Extract exactly the range of lines bounded by the line containing "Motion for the" and the final line of the listing, both ends included, and no other lines.
┄┄┄┄┄┄┄┄┄┄┄┄┄┄┄┄┄┄┄┄
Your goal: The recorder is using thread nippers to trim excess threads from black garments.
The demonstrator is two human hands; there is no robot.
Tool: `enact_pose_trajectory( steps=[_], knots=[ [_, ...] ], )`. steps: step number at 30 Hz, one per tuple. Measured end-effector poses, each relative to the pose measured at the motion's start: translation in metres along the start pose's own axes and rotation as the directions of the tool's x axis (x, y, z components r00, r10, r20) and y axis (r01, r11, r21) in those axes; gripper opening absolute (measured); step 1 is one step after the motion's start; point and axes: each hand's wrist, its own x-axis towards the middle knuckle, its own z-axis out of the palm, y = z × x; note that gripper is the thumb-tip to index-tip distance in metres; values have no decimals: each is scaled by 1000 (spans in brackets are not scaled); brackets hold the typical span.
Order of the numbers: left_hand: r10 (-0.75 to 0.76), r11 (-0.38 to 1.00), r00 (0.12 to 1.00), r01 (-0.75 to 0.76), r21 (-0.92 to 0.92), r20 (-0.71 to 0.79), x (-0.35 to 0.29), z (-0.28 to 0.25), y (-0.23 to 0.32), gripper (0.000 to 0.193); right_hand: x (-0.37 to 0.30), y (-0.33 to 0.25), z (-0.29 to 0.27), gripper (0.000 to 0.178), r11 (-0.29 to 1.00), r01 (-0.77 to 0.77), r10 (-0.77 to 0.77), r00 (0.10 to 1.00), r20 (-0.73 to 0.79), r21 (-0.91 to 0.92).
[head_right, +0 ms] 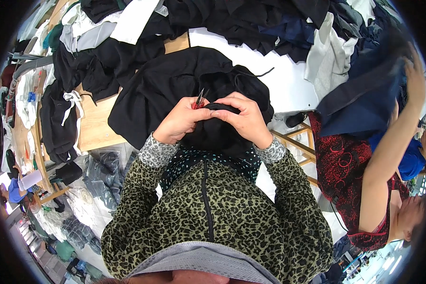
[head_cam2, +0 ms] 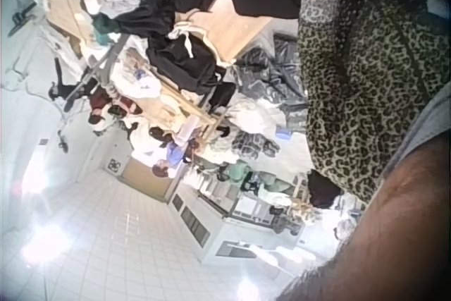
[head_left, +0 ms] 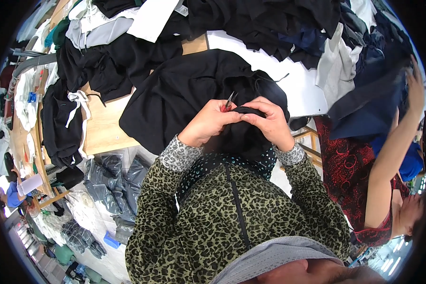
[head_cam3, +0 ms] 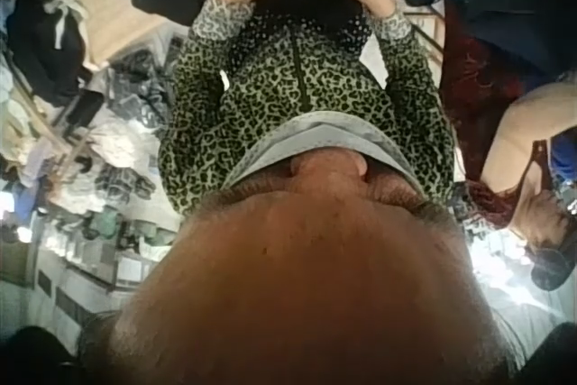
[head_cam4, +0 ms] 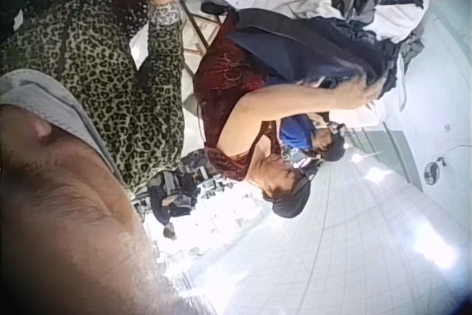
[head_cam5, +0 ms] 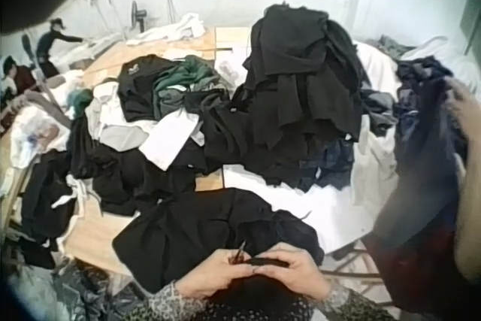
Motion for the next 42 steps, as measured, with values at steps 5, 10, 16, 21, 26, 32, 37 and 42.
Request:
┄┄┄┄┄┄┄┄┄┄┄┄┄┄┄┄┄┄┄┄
» Written response:
Motion for the next 42 steps, as measured, with values at steps 5, 10, 16, 21, 26, 32, 37 and 42.
Request:

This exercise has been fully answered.